__About this exercise__
All records are to be transcribed in full; any pictures among them are to be skipped.
================================
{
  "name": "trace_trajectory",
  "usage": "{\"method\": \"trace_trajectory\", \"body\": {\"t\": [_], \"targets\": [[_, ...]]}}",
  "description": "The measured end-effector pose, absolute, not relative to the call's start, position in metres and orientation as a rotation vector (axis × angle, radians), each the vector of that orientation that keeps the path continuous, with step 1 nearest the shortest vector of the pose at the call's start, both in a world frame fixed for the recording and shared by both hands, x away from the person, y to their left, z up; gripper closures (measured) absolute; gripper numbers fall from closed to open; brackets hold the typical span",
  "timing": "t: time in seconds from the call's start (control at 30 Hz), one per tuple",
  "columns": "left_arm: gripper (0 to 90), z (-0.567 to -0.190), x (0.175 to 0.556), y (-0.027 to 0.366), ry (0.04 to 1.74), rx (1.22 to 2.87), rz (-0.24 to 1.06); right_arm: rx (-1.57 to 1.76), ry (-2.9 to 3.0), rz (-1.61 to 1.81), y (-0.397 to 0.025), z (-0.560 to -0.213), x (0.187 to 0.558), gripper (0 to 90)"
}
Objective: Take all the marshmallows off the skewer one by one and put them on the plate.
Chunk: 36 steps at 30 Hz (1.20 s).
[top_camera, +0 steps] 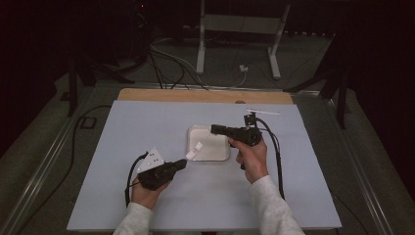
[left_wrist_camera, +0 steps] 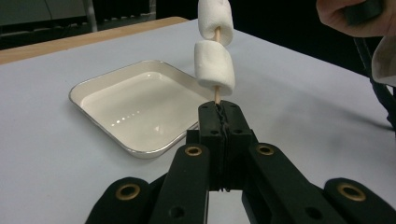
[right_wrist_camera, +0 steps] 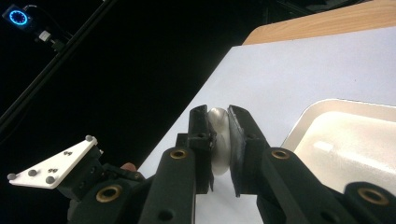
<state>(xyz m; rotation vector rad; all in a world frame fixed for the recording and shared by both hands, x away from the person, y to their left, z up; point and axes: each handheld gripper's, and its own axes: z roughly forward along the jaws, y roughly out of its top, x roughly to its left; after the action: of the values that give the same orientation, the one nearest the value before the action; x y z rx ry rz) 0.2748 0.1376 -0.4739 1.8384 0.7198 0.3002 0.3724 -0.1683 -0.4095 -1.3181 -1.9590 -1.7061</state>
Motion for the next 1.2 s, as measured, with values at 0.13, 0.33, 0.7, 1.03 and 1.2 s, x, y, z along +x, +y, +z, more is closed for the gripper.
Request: {"method": "trace_trajectory", "body": {"t": [0.13,0.33,0.7,1.03,1.2], "targets": [[90.0,-0.476,0.273,0.141,0.729,1.860,0.309,-1.345,-1.947,-1.746,-0.173,-0.407,0.373,81.9],[90.0,-0.482,0.271,0.172,0.833,1.809,0.314,-1.424,-1.955,-1.835,-0.212,-0.384,0.378,80.8],[90.0,-0.480,0.272,0.170,0.833,1.799,0.321,-1.426,-2.063,-1.722,-0.190,-0.403,0.389,78.8],[90.0,-0.480,0.272,0.167,0.831,1.790,0.305,-1.491,-2.152,-1.585,-0.175,-0.435,0.399,77.1],[90.0,-0.481,0.273,0.165,0.831,1.791,0.299,-1.531,-2.163,-1.514,-0.169,-0.453,0.404,74.1]]}}
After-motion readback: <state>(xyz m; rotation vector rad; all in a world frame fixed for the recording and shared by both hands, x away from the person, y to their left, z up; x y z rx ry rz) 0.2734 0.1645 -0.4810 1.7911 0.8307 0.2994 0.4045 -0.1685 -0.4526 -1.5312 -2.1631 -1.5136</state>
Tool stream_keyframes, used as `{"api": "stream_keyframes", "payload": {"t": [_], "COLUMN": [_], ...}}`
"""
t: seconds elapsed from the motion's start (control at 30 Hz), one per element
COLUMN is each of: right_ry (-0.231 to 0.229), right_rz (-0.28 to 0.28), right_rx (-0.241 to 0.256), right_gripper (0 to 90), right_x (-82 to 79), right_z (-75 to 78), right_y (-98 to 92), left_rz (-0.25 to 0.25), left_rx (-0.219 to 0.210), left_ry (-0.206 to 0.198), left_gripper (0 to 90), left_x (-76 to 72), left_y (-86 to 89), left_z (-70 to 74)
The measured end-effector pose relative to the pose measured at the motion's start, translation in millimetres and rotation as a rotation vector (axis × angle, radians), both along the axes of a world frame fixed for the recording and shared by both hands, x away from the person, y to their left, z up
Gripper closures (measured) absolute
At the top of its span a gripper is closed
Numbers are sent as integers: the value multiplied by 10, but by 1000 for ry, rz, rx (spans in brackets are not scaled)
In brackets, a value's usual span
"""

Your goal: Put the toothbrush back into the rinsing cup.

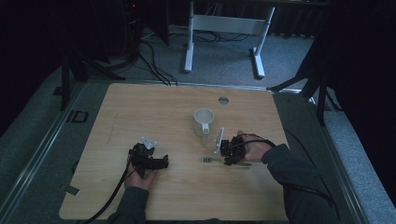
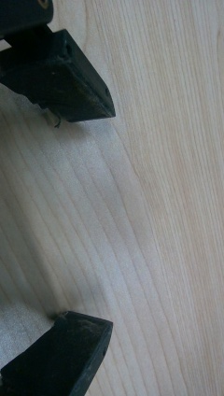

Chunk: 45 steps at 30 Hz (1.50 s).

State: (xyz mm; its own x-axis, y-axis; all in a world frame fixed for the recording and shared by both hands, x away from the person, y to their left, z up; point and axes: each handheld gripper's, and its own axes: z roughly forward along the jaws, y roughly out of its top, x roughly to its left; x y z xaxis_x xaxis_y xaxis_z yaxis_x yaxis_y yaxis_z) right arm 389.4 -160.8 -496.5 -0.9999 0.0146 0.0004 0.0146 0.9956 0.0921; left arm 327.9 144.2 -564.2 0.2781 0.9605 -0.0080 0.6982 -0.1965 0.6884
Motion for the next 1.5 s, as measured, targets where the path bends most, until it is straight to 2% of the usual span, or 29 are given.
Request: {"api": "stream_keyframes", "payload": {"t": [0.3,0.6,0.77,0.83,1.17,1.27,1.5], "right_ry": [-19,-56,-70,-78,-94,-100,-119], "right_rz": [-73,-134,-160,-181,-229,-229,-245], "right_rx": [95,131,177,212,302,328,363], "right_gripper": [824,824,824,824,824,824,824], "right_x": [39,73,86,92,131,135,144], "right_z": [113,157,200,228,276,293,338], "right_y": [-57,-97,-129,-152,-226,-237,-237], "left_rz": [-1,0,0,0,0,0,-1], "left_rx": [1,1,1,1,1,2,1], "left_ry": [0,0,0,0,0,1,0], "left_gripper": [19,19,20,19,20,19,20], "left_x": [1,0,0,0,0,0,0], "left_y": [1,0,0,1,1,1,1], "left_z": [0,0,1,0,0,1,1]}}
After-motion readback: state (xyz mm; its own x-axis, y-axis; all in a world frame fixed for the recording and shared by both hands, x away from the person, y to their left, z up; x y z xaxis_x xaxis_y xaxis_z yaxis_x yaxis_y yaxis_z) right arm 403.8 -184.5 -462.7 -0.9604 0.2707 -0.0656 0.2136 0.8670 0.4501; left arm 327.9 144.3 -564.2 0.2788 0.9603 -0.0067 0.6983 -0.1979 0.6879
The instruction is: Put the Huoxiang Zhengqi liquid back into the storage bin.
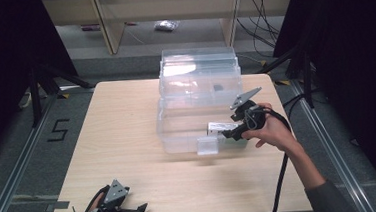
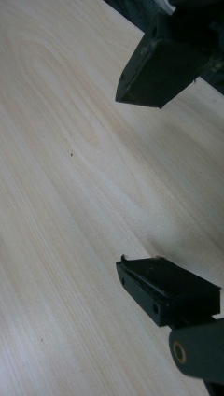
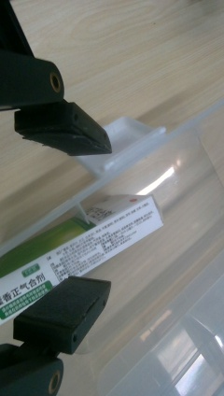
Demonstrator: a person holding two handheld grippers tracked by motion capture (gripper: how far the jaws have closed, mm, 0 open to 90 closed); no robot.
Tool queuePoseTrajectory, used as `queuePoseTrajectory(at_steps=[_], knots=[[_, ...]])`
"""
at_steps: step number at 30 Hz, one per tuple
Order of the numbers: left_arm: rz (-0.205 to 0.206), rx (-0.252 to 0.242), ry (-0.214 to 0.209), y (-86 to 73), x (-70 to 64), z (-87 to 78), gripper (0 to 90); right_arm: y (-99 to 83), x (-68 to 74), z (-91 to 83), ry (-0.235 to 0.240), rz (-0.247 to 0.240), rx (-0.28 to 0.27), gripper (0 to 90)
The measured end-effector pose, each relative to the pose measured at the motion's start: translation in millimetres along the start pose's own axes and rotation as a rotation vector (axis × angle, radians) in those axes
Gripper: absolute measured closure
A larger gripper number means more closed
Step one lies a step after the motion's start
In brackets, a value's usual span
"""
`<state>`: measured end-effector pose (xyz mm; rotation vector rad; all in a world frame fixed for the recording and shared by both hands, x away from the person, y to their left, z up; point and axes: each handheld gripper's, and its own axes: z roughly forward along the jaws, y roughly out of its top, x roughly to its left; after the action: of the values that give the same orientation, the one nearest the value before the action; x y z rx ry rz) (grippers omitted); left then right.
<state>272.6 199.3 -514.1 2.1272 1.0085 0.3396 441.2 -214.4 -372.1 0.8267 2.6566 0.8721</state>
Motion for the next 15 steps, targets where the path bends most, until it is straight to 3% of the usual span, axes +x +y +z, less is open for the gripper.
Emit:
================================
__Reply__
{
  "name": "trace_trajectory",
  "usage": "{\"method\": \"trace_trajectory\", \"body\": {\"t\": [_], \"targets\": [[_, ...]]}}",
  "description": "The measured end-effector pose, absolute, not relative to the call's start, position in metres and orientation as a rotation vector (axis × angle, radians), each the vector of that orientation that keeps the path continuous, with step 1 nearest the shortest vector of the pose at the call's start, both in a world frame fixed for the recording and shared by both hands, x away from the person, y to their left, z up; gripper closures (measured) absolute; gripper numbers fall from closed to open; brackets hold the typical span",
  "timing": "t: time in seconds from the call's start (control at 30 Hz), one per tuple",
  "columns": "left_arm: gripper (0 to 90), z (-0.567 to -0.190), x (0.175 to 0.556), y (-0.027 to 0.366), ry (0.04 to 1.74), rx (1.22 to 2.87), rz (-0.24 to 1.06); right_arm: rx (-1.57 to 1.76), ry (-2.9 to 3.0), rz (-1.61 to 1.81), y (-0.397 to 0.025), z (-0.560 to -0.213), x (0.187 to 0.558), gripper (0 to 90)"
}
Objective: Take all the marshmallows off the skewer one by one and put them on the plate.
Chunk: 36 steps at 30 Hz (1.20 s).
[top_camera, +0 steps] 
[left_wrist_camera, +0 steps] 
[right_wrist_camera, +0 steps] 
<state>(xyz m; rotation vector rad; all in a world frame fixed for the recording and shared by both hands, x away from the person, y to their left, z up; point and axes: each handheld gripper's, and its own axes: z roughly forward along the jaws, y roughly out of its top, x roughly to its left; after the action: of the values that give the same orientation, the one nearest the value before the action; x y z rx ry rz) 0.2748 0.1376 -0.4739 1.8384 0.7198 0.3002 0.3724 -0.1683 -0.4095 -1.3181 -1.9590 -1.7061</state>
Motion for the next 1.2 s, as measured, with values at 0.13, 0.33, 0.7, 1.03 and 1.2 s, x, y, z along +x, +y, +z, more is closed for the gripper.
Request: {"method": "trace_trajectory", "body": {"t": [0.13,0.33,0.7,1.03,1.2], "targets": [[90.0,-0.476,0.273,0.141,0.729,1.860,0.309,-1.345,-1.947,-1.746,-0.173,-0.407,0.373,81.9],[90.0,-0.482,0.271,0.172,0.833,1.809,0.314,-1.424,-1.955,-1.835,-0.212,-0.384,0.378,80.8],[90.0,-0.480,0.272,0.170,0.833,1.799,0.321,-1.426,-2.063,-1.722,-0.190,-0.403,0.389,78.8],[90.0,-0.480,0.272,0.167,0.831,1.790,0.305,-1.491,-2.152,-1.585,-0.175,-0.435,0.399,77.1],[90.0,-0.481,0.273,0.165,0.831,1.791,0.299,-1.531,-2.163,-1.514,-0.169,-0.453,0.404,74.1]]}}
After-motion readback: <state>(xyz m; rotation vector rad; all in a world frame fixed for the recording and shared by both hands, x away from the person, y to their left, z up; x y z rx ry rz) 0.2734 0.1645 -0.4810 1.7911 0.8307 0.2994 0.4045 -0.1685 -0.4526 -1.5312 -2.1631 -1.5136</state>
Tool stream_keyframes, used as `{"api": "stream_keyframes", "payload": {"t": [_], "COLUMN": [_], ...}}`
"""
t: seconds elapsed from the motion's start (control at 30 Hz), one per element
COLUMN is each of: right_ry (-0.231 to 0.229), right_rz (-0.28 to 0.28), right_rx (-0.241 to 0.256), right_gripper (0 to 90), right_x (-82 to 79), right_z (-75 to 78), right_y (-98 to 92), left_rz (-0.25 to 0.25), left_rx (-0.219 to 0.210), left_ry (-0.206 to 0.198), left_gripper (0 to 90), left_x (-76 to 72), left_y (-86 to 89), left_z (-70 to 74)
The measured end-effector pose relative to the pose measured at the motion's start, translation in millimetres and rotation as a rotation vector (axis × angle, radians), both along the axes of a world frame fixed for the recording and shared by both hands, x away from the person, y to their left, z up
Gripper closures (measured) absolute
At the top of its span a gripper is closed
Numbers are sent as integers: the value multiplied by 10, but by 1000 for ry, rz, rx (spans in brackets are not scaled)
In brackets, a value's usual span
"""

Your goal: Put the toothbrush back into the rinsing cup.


Chunk: 45 steps at 30 Hz (1.50 s).

State: (xyz mm; its own x-axis, y-axis; all in a world frame fixed for the recording and shared by both hands, x away from the person, y to their left, z up; point and axes: each handheld gripper's, and its own axes: z roughly forward along the jaws, y roughly out of its top, x roughly to its left; x y z xaxis_x xaxis_y xaxis_z yaxis_x yaxis_y yaxis_z) right arm 389.4 -160.8 -496.5 -0.9999 0.0146 0.0004 0.0146 0.9956 0.0921; left arm 327.9 144.2 -564.2 0.2781 0.9605 -0.0080 0.6982 -0.1965 0.6884
Motion for the next 1.5 s, as measured, targets where the path bends most, until it is straight to 2% of the usual span, or 29 are given.
Request: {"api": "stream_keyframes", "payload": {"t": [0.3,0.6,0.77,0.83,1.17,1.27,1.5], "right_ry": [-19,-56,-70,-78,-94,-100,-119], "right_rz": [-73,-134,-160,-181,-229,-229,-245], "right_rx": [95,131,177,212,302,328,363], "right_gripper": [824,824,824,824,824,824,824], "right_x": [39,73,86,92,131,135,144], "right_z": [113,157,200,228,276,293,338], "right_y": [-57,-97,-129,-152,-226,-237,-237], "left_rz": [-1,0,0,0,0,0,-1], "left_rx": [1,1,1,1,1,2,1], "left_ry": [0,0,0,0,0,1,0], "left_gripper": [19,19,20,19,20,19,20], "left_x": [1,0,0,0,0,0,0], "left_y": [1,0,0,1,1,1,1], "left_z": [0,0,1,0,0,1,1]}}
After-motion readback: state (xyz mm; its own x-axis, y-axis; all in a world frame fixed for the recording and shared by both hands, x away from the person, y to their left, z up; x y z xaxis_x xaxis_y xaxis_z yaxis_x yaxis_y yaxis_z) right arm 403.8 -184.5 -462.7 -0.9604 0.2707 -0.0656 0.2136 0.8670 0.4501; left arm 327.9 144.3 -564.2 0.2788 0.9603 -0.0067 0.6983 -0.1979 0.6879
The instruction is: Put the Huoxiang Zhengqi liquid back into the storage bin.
Demonstrator: a person holding two handheld grippers tracked by motion capture (gripper: how far the jaws have closed, mm, 0 open to 90 closed); no robot.
Tool queuePoseTrajectory, used as `queuePoseTrajectory(at_steps=[_], knots=[[_, ...]])`
"""
at_steps: step number at 30 Hz, one per tuple
Order of the numbers: left_arm: rz (-0.205 to 0.206), rx (-0.252 to 0.242), ry (-0.214 to 0.209), y (-86 to 73), x (-70 to 64), z (-87 to 78), gripper (0 to 90); right_arm: y (-99 to 83), x (-68 to 74), z (-91 to 83), ry (-0.235 to 0.240), rz (-0.247 to 0.240), rx (-0.28 to 0.27), gripper (0 to 90)
The measured end-effector pose, each relative to the pose measured at the motion's start: translation in millimetres along the start pose's own axes and rotation as a rotation vector (axis × angle, radians) in those axes
Gripper: absolute measured closure
A larger gripper number means more closed
Step one lies a step after the motion's start
In brackets, a value's usual span
"""
`<state>`: measured end-effector pose (xyz mm; rotation vector rad; all in a world frame fixed for the recording and shared by both hands, x away from the person, y to their left, z up; point and axes: each handheld gripper's, and its own axes: z roughly forward along the jaws, y roughly out of its top, x roughly to its left; after the action: of the values that give the same orientation, the one nearest the value before the action; x y z rx ry rz) (grippers omitted); left then right.
<state>272.6 199.3 -514.1 2.1272 1.0085 0.3396 441.2 -214.4 -372.1 0.8267 2.6566 0.8721</state>
Motion for the next 15 steps, targets where the path bends most, until it is straight to 3% of the usual span, axes +x +y +z, less is open for the gripper.
Emit:

Nothing else remains for this exercise.